Systèmes alternatifs d'encre flexo : compromis entre durcissement UV et à base aqueuse
Choisir la bonne encre flexo pour la fabrication massive de gobelets en papier est un exercice d'équilibre pour les transformateurs entre les options durcissables aux UV et les systèmes traditionnels à base d'eau. Pourquoi les encres UV sont-elles si attractives ? Elles sèchent presque instantanément lorsqu'elles sont exposées à la lumière UV, ce qui permet aux presses de fonctionner environ 30 à 40 pour cent plus rapidement par rapport aux encres à base d'eau. De plus, ces encres réduisent la consommation d'énergie d'environ moitié, selon les données du secteur. Le temps de séchage rapide aide également à contrôler les problèmes de gain de point dans les plages de 120 à 180 traits par pouce et garantit une registration précise même lors de longues séries de production. Mais il existe un inconvénient à prendre en compte. L'adoption de la technologie UV nécessite un investissement initial important pour l'acquisition de machines de polymérisation spécialisées, comme les lampes LED ou à vapeur de mercure. Et n'oubliez pas non plus la paperasse : les fabricants doivent effectuer des tests approfondis sur la migration des photoinitiateurs conformément aux réglementations de la FDA (21 CFR Partie 175.300) et aux normes de l'Union européenne (EU 10/2011). Ces vérifications de conformité représentent une tâche loin d'être négligeable.

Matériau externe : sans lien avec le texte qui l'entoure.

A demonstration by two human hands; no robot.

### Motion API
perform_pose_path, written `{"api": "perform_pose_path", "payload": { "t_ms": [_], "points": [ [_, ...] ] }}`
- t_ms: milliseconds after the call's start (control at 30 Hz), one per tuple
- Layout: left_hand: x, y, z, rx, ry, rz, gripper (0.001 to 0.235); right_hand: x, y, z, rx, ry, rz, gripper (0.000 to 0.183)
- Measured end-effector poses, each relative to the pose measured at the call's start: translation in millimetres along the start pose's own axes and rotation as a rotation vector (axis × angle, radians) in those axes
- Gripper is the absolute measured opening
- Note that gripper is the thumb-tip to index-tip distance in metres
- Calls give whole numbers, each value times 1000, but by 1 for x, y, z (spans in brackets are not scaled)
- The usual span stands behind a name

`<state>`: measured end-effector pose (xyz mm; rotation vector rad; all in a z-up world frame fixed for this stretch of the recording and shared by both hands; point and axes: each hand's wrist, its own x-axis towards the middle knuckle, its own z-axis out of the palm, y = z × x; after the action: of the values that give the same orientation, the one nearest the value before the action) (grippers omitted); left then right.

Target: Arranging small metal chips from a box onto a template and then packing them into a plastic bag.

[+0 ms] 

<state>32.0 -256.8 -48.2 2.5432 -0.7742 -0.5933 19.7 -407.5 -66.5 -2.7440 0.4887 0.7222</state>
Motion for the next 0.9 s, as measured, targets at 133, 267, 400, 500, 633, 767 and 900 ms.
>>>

Les encres à base d'eau ne dégagent aucun COV et coûtent généralement moins cher à adapter sur des équipements existants, ce qui les rend attrayantes pour les usines soucieuses de la qualité de l'air intérieur et du respect des normes EHS. La nouvelle génération d'encres hybrides catalysées offre une meilleure résistance chimique et des vitesses de séchage plus rapides par rapport aux options traditionnelles, mais elles nécessitent tout de même environ 15 à 20 pour cent de temps supplémentaire par rapport aux systèmes UV. Cela peut fortement ralentir la production lorsqu'on vise des volumes élevés, autour de 20 000 gobelets par heure ou plus. En ce qui concerne l'impression directe sur des surfaces en contact avec les aliments, les encres à base d'eau présentent globalement un risque de migration moindre, particulièrement lorsqu'elles sont associées à des résines et mélanges de pigments certifiés comme ayant une faible migration. Le choix entre ces options n'est toutefois pas une simple équation. Une usine doit examiner ses volumes de production réels, les types de matériaux sur lesquels elle imprime, la réglementation applicable dans ses marchés, ainsi que son engagement réel envers les objectifs de durabilité avant de décider quelle solution convient le mieux à sa situation spécifique.
Section FAQ
Quelle est la conformité des encres flexo pour les gobelets en papier ?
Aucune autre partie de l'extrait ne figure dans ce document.